Only lines with the word "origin" are wanted; copy each of them from the listing below.

(INFORMATION SHOWN):
- Opening Delimiter -
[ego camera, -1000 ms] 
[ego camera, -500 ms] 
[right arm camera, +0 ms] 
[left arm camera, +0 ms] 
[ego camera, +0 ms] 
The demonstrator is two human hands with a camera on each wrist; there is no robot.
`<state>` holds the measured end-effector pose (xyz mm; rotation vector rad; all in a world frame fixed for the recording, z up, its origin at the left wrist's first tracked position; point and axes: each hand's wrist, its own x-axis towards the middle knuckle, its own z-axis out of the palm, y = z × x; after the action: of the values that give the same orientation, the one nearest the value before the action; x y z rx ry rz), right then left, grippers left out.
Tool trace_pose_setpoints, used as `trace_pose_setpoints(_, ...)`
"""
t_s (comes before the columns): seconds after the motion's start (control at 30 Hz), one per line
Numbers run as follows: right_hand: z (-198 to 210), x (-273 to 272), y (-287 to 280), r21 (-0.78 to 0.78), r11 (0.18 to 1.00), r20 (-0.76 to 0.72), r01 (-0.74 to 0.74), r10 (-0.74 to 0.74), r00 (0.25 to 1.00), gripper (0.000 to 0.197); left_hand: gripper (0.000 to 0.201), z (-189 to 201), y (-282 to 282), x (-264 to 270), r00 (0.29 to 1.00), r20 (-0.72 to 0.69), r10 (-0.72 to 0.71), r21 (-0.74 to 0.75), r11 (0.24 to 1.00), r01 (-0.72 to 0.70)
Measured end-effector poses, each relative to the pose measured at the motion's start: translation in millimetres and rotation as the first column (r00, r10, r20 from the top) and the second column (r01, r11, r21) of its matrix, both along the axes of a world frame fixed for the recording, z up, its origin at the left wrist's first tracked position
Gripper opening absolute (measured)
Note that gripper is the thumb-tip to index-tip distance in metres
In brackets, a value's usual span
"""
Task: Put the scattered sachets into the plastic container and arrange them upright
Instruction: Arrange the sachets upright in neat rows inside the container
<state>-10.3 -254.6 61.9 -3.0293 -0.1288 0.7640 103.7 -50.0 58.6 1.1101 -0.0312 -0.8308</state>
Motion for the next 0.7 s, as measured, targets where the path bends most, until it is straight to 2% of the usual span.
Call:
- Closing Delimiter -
(EXERCISE RESULT):
`<state>` holds the measured end-effector pose (xyz mm; rotation vector rad; all in a world frame fixed for the recording, z up, its origin at the left wrist's first tracked position; point and axes: each hand's wrist, its own x-axis towards the middle knuckle, its own z-axis out of the palm, y = z × x; after the action: of the values that give the same orientation, the one nearest the value before the action; x y z rx ry rz), right then left, grippers left out.
Measured end-effector poses, each relative to the pose measured at the motion's start: translation in millimetres and rotation as the first column (r00, r10, r20 from the top) and the second column (r01, r11, r21) of its matrix, both along the axes of a world frame fixed for the recording, z up, its origin at the left wrist's first tracked position

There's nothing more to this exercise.